# MSR Pocket Rocket and a big grill propane tank



## hansonb4 (Aug 17, 2014)

Sorry guys and gals, but very similar to my other gas post, has anyone come across a hose or some way to attach an MSR Pocket Rocket to a large propane tank that you normally have under your grill? I don't even know if it is safe to do, however in a SHTF scenario, it seems like a waste to use so much gas to run a grill when I can do a lot with the single Pocket Rocket burner.

I didn't find anything by searching former posts.

Thanks,

hansonb4


----------



## CWOLDOJAX (Sep 5, 2013)

Are MSR canister butane or propane?

If propane here one way to refill them...


----------



## hansonb4 (Aug 17, 2014)

it is an isobutane / propane mix.
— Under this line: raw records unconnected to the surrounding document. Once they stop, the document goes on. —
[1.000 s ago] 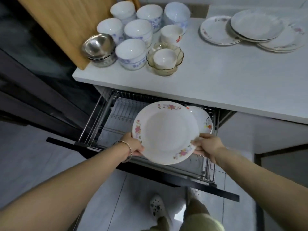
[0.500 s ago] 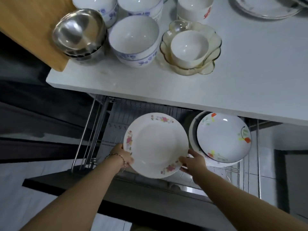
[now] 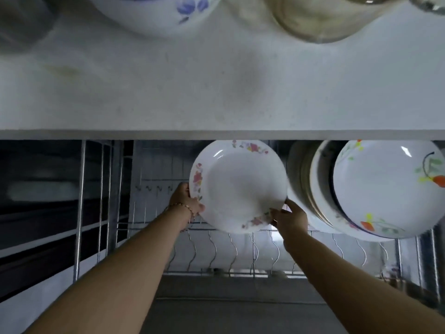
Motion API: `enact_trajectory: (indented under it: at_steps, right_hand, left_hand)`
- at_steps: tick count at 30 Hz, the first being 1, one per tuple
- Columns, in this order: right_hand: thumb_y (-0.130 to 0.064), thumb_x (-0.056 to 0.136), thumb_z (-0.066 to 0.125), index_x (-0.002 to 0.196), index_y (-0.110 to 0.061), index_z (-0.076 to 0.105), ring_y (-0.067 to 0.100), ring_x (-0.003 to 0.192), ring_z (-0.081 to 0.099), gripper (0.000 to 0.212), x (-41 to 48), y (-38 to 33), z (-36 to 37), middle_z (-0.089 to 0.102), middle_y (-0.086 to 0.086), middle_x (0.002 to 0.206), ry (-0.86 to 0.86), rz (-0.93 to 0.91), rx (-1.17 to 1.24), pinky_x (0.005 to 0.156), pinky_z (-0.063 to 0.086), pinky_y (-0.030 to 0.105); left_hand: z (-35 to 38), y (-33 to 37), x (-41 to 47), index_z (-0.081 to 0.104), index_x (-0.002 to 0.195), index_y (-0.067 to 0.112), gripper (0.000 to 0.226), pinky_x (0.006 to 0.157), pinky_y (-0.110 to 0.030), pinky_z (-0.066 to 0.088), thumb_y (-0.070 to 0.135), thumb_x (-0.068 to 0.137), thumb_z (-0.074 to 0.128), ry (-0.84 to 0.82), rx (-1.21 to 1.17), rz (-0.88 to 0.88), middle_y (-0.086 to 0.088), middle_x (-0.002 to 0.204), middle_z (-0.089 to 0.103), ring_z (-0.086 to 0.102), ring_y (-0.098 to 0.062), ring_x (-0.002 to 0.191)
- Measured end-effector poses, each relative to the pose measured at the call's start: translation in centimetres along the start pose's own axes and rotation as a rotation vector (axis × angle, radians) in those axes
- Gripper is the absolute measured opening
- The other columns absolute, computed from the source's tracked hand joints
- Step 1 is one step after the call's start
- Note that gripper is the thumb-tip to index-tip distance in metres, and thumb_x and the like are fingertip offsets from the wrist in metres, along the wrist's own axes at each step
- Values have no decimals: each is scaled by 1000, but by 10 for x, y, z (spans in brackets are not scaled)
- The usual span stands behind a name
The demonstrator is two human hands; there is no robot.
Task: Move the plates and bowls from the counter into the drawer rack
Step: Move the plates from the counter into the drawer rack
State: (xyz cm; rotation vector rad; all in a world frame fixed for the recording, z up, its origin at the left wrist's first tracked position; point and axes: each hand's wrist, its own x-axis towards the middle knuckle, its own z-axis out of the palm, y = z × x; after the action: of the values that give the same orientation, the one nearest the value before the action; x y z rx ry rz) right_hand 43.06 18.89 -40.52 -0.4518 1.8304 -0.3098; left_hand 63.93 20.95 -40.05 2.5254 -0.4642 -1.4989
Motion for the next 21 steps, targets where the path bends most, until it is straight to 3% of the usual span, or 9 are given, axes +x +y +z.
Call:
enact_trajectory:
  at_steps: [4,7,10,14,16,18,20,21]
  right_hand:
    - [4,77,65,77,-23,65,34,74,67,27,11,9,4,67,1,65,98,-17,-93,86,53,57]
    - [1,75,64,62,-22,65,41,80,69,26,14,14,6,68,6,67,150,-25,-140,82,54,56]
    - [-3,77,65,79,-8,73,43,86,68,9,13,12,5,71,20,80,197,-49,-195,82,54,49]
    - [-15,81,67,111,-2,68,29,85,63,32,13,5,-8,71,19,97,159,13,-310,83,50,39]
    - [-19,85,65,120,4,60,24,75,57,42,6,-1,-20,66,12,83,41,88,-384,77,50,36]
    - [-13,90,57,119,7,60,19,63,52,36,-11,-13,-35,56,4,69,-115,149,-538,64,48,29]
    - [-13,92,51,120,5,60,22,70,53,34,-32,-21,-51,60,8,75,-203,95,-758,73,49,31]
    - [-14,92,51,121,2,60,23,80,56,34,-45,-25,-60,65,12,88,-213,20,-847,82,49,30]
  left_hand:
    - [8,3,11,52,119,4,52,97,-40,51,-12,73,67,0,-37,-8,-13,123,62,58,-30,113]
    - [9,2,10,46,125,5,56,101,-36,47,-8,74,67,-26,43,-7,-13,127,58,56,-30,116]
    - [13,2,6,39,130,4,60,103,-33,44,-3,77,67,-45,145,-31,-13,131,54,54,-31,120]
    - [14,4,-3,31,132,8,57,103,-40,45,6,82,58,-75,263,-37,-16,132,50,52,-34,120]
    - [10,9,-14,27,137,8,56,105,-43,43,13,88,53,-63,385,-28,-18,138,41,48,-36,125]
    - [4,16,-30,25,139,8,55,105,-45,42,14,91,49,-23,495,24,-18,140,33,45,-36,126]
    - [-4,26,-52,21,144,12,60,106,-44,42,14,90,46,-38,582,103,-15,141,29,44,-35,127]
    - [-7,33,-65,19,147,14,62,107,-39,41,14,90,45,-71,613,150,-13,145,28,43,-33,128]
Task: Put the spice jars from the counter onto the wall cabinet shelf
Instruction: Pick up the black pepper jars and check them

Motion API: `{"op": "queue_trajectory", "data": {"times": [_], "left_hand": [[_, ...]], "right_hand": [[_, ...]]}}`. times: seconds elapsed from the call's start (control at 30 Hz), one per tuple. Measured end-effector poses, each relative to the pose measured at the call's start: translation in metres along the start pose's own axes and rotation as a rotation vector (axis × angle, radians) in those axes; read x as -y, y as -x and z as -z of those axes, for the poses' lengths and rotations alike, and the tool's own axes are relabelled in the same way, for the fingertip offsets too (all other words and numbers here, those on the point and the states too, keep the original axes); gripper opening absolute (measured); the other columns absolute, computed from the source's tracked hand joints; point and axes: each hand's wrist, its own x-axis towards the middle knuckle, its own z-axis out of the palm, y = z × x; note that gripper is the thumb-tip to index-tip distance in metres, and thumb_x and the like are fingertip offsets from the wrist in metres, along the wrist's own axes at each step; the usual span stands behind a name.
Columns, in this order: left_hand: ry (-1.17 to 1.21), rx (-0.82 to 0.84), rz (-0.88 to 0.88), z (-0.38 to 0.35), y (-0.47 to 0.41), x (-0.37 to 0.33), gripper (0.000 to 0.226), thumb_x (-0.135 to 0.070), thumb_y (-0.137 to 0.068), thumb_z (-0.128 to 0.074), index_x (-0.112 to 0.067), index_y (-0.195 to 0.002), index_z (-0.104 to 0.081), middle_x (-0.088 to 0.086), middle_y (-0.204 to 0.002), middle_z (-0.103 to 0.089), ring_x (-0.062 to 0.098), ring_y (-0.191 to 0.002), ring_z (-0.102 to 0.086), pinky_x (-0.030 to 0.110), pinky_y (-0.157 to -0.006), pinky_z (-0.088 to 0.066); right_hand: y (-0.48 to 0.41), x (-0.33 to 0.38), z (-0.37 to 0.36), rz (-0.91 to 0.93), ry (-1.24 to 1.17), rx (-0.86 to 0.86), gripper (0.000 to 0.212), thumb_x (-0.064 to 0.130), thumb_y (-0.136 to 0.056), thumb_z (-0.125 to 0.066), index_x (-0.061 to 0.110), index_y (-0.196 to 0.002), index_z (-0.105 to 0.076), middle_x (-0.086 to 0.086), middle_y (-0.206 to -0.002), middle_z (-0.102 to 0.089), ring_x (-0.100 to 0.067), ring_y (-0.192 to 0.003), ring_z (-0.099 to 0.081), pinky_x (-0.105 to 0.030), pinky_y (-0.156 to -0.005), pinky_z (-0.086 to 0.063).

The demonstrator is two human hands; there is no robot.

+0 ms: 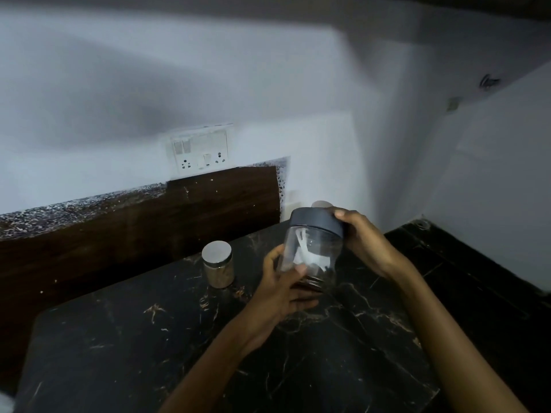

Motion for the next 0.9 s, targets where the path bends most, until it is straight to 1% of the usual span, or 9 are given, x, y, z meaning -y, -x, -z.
{"op": "queue_trajectory", "data": {"times": [0.1, 0.2, 0.3, 0.37, 0.47, 0.6, 0.67, 0.8, 0.9], "left_hand": [[0.183, 0.051, 0.047, -0.001, 0.002, 0.000, 0.073, -0.043, -0.067, -0.073, -0.035, -0.128, -0.035, 0.018, -0.125, -0.059, 0.043, -0.106, -0.062, 0.044, -0.081, -0.056], [0.268, 0.067, 0.058, -0.004, 0.003, -0.002, 0.065, -0.043, -0.074, -0.069, -0.034, -0.130, -0.037, 0.021, -0.131, -0.054, 0.044, -0.113, -0.058, 0.045, -0.085, -0.054], [0.331, 0.000, 0.063, -0.008, 0.004, -0.003, 0.070, -0.042, -0.074, -0.070, -0.030, -0.135, -0.037, 0.020, -0.130, -0.056, 0.042, -0.112, -0.059, 0.044, -0.085, -0.055], [0.340, 0.010, 0.080, -0.010, 0.005, -0.005, 0.070, -0.047, -0.075, -0.067, -0.024, -0.135, -0.039, 0.020, -0.127, -0.059, 0.040, -0.111, -0.060, 0.039, -0.081, -0.056], [0.343, 0.084, 0.125, -0.013, 0.007, -0.009, 0.075, -0.060, -0.071, -0.062, -0.022, -0.132, -0.044, 0.018, -0.123, -0.063, 0.037, -0.112, -0.061, 0.036, -0.078, -0.056], [0.431, 0.120, 0.144, -0.016, 0.006, -0.008, 0.079, -0.070, -0.070, -0.055, -0.029, -0.136, -0.040, 0.020, -0.129, -0.058, 0.041, -0.114, -0.058, 0.045, -0.082, -0.055], [0.507, 0.119, 0.148, -0.018, 0.005, -0.007, 0.076, -0.066, -0.070, -0.060, -0.027, -0.133, -0.045, 0.020, -0.127, -0.059, 0.042, -0.116, -0.056, 0.049, -0.087, -0.054], [0.627, 0.101, 0.156, -0.021, 0.004, -0.011, 0.066, -0.040, -0.070, -0.075, -0.014, -0.127, -0.055, 0.021, -0.126, -0.060, 0.039, -0.115, -0.057, 0.047, -0.092, -0.052], [0.586, 0.098, 0.163, -0.022, 0.005, -0.013, 0.059, -0.050, -0.071, -0.072, -0.013, -0.116, -0.066, 0.017, -0.124, -0.063, 0.031, -0.108, -0.063, 0.040, -0.093, -0.051]], "right_hand": [[0.000, 0.001, -0.003, 0.059, -0.064, -0.074, 0.027, 0.005, -0.092, -0.042, 0.001, -0.109, -0.062, -0.013, -0.106, -0.063, -0.022, -0.099, -0.058, -0.029, -0.083, -0.049], [0.000, 0.004, -0.008, 0.113, 0.025, -0.154, 0.022, 0.003, -0.089, -0.052, -0.002, -0.106, -0.064, -0.026, -0.115, -0.057, -0.025, -0.098, -0.058, -0.031, -0.084, -0.048], [0.002, 0.007, -0.012, 0.170, 0.131, -0.163, 0.023, 0.016, -0.080, -0.064, 0.004, -0.099, -0.069, -0.019, -0.113, -0.063, -0.019, -0.096, -0.063, -0.025, -0.082, -0.052], [0.002, 0.007, -0.013, 0.192, 0.142, -0.150, 0.027, 0.023, -0.076, -0.066, 0.007, -0.098, -0.070, -0.016, -0.107, -0.066, -0.016, -0.092, -0.064, -0.022, -0.079, -0.053], [0.001, 0.006, -0.011, 0.165, -0.049, -0.145, 0.027, 0.015, -0.078, -0.060, 0.000, -0.100, -0.066, -0.016, -0.098, -0.065, -0.021, -0.088, -0.062, -0.030, -0.079, -0.050], [0.001, 0.007, -0.010, 0.195, -0.105, -0.139, 0.015, 0.009, -0.081, -0.058, 0.009, -0.086, -0.071, -0.003, -0.079, -0.069, -0.015, -0.075, -0.063, -0.023, -0.069, -0.051], [0.002, 0.009, -0.013, 0.211, -0.092, -0.178, 0.013, 0.006, -0.081, -0.060, 0.009, -0.084, -0.072, 0.000, -0.078, -0.070, -0.013, -0.074, -0.064, -0.022, -0.068, -0.052], [0.004, 0.011, -0.020, 0.265, -0.060, -0.222, 0.014, 0.014, -0.070, -0.071, 0.005, -0.081, -0.071, 0.005, -0.077, -0.071, -0.008, -0.073, -0.065, -0.017, -0.066, -0.053], [0.002, 0.013, -0.021, 0.287, -0.051, -0.229, 0.007, 0.008, -0.077, -0.067, 0.003, -0.082, -0.070, 0.003, -0.084, -0.069, -0.008, -0.080, -0.063, -0.019, -0.071, -0.051]]}}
I will now have to give thought a propane stove. MORE GEAR! 

Actually, i guess it is good to have options. You never know what you will find when scavenging post-SHTF. I just know that when people bug out, all of those grills on all of those patios in my neighborhood are going to have, on average, a half tank of propane, JUST WAITING to be used.



Thanks for the video clip.


----------



## Arklatex (May 24, 2014)

deleted. Sorry for the dumb post!


----------



## jro1 (Mar 3, 2014)

I prefer my MSR Whisperlite Intl. It burns just about anything from Gas, Naptha, diesel, kerosine, and I don't have to lug around propane bottles! If push came to shove, I could process my own fuel if need be!


----------



## Arklatex (May 24, 2014)

Just thought of something but I'm not sure if it will work. I have a mr. Buddy heater that is made to run off those little propane bottles. But they make a hose that adapts it to a bbq bottle. You have to use an in line filter but I think it may work for you.


----------



## jro1 (Mar 3, 2014)

Arklatex said:


> Just thought of something but I'm not sure if it will work. I have a mr. Buddy heater that is made to run off those little propane bottles. But they make a hose that adapts it to a bbq bottle. You have to use an in line filter but I think it may work for you.


does that adapter hose have a regulator?


----------



## Arklatex (May 24, 2014)

jro1 said:


> does that adapter hose have a regulator?


Just a hose. Here's a pic of how mine looks.


----------



## thepeartree (Aug 25, 2014)

jro1 said:


> does that adapter hose have a regulator?


Yeah, it does. By Coleman. Runs about $40.


----------